Records from a data source:
______________________________

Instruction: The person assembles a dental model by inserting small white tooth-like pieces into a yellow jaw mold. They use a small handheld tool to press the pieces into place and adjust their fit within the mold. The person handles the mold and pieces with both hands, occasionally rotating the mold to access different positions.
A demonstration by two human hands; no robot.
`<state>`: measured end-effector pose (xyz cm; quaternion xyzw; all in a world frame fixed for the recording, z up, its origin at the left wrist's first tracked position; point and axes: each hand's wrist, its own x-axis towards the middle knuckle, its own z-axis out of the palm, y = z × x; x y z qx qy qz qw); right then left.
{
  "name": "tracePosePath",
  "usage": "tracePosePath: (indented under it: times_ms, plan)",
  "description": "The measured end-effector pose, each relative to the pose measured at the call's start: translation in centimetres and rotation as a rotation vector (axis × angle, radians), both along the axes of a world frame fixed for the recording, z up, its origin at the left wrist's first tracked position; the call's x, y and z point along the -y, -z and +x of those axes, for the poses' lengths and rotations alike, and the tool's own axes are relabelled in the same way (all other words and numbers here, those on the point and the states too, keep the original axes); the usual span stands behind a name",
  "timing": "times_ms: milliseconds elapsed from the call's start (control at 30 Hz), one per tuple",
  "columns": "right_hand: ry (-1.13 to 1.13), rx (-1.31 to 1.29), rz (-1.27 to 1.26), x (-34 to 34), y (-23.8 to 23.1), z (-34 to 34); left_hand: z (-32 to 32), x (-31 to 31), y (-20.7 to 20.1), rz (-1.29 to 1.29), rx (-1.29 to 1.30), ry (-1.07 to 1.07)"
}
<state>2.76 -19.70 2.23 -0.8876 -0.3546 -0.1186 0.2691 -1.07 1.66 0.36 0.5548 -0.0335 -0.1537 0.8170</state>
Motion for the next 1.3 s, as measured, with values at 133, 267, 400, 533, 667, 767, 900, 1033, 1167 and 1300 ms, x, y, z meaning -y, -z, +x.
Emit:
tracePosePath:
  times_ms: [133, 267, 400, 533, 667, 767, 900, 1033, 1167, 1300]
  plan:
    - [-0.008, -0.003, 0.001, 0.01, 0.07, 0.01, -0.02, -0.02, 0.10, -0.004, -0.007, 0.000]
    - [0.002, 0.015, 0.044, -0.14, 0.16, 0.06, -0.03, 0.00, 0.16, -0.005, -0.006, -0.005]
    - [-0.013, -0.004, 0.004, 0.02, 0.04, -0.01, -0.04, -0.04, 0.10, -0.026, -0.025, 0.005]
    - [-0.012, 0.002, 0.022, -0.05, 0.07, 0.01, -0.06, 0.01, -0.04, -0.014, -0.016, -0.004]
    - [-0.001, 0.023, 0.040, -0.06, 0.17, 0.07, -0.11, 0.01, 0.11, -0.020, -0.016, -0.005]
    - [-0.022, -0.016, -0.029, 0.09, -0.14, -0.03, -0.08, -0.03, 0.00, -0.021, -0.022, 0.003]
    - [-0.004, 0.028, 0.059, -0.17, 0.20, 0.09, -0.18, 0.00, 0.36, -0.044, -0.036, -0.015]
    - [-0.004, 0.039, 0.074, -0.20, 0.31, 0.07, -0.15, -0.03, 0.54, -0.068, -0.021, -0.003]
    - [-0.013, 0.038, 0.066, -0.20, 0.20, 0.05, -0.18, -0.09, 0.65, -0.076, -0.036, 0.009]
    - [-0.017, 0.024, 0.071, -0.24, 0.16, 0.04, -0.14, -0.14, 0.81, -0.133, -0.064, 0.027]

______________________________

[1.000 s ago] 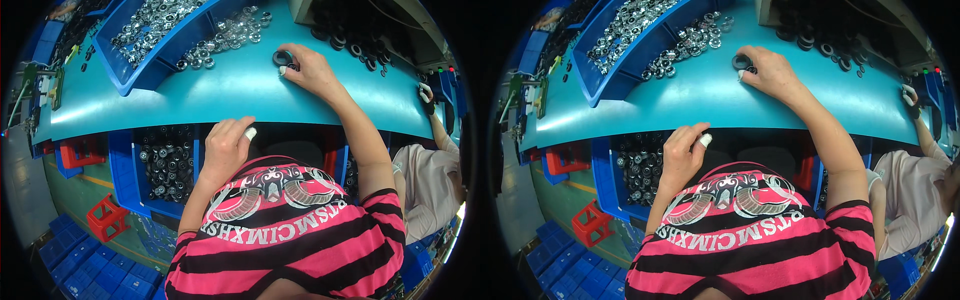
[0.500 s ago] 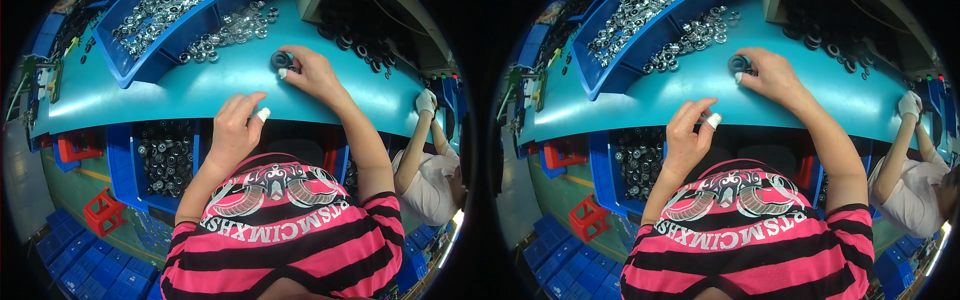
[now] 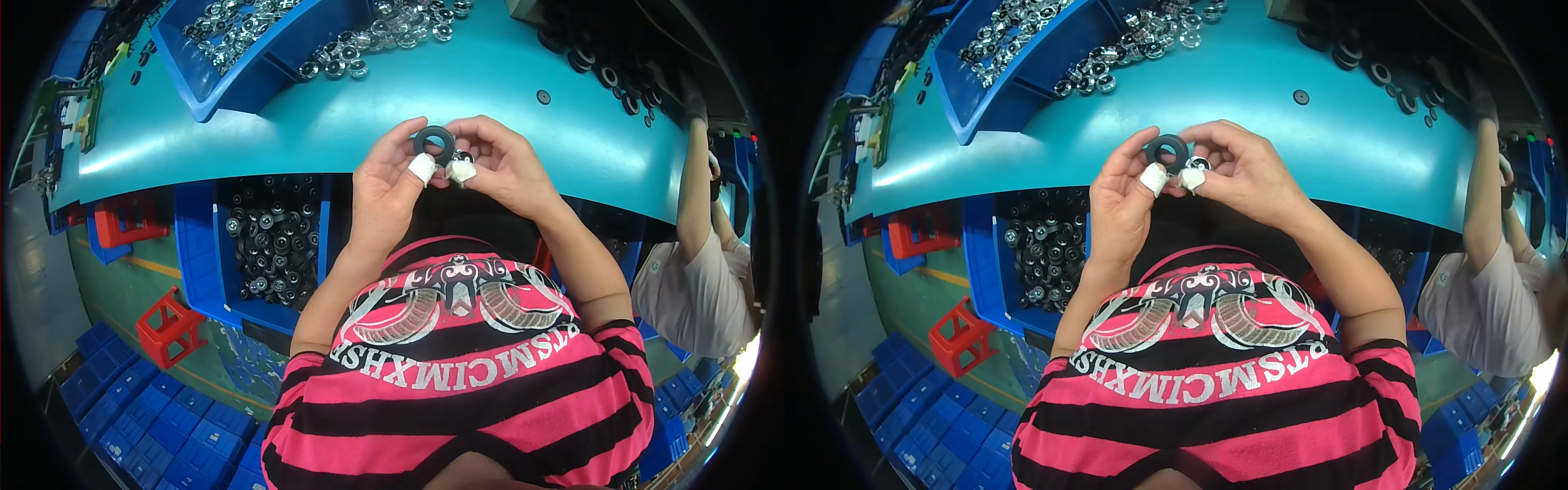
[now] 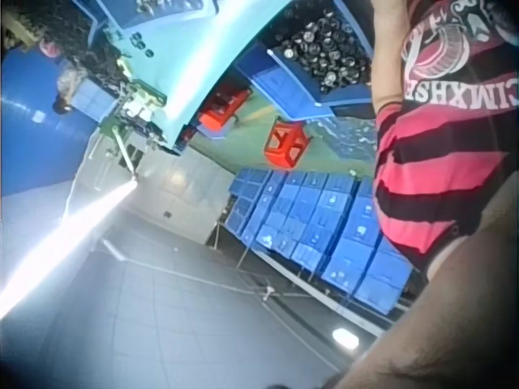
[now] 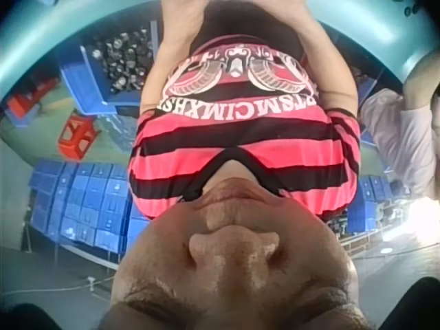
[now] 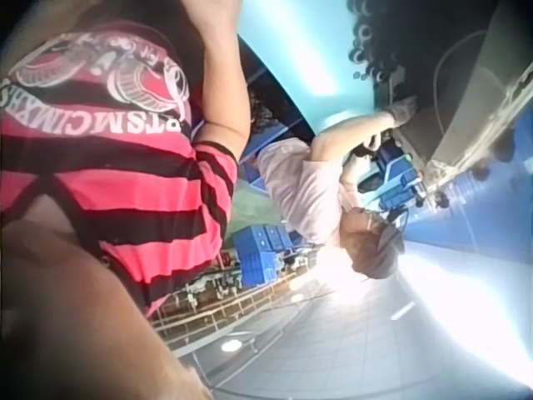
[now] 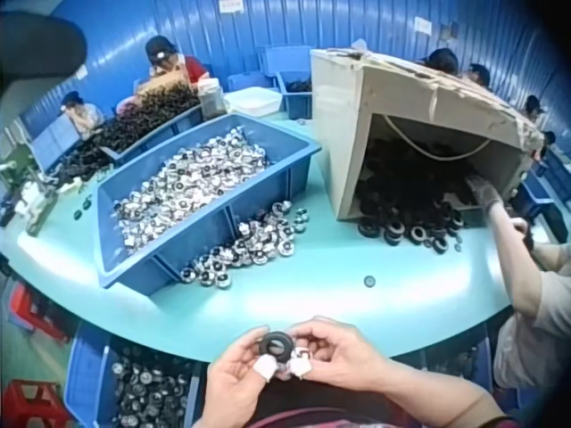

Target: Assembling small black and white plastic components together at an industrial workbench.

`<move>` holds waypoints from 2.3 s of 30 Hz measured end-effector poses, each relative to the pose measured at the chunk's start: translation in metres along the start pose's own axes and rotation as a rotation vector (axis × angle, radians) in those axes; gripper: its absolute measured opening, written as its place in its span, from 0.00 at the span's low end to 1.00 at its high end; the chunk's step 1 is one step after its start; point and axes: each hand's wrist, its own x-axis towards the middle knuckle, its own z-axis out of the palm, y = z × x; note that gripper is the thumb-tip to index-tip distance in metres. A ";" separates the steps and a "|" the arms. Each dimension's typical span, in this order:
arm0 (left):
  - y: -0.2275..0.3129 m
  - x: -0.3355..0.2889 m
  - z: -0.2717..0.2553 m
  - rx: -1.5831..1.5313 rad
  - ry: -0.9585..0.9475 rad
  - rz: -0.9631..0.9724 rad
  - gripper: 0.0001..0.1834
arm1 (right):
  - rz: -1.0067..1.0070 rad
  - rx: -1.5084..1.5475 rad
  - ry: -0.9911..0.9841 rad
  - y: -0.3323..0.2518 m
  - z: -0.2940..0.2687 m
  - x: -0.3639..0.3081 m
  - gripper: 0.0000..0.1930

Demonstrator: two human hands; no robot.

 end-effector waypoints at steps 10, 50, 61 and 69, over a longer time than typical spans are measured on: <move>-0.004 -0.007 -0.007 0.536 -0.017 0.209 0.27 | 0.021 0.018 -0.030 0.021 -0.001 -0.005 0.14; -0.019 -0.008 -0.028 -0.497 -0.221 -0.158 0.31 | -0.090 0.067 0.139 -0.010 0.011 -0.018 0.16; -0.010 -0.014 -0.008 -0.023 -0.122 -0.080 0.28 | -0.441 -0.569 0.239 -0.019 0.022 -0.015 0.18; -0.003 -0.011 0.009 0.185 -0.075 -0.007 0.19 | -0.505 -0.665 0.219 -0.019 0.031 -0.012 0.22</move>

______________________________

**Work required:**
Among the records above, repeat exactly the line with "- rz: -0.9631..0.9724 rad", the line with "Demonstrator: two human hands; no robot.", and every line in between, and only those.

**Written answer:**
  - rz: -0.9631..0.9724 rad
  - gripper: 0.0001..0.1834
arm1 (right):
  - rz: -1.0067..1.0070 rad
  - rx: -1.5084..1.5475 rad
  - ry: -0.9911..0.9841 rad
  - y: -0.3323..0.2518 m
  - z: -0.2940..0.2687 m
  - x: -0.3639..0.3081 m
  - gripper: 0.0000..0.1930

Demonstrator: two human hands; no robot.

The required output has been given in full.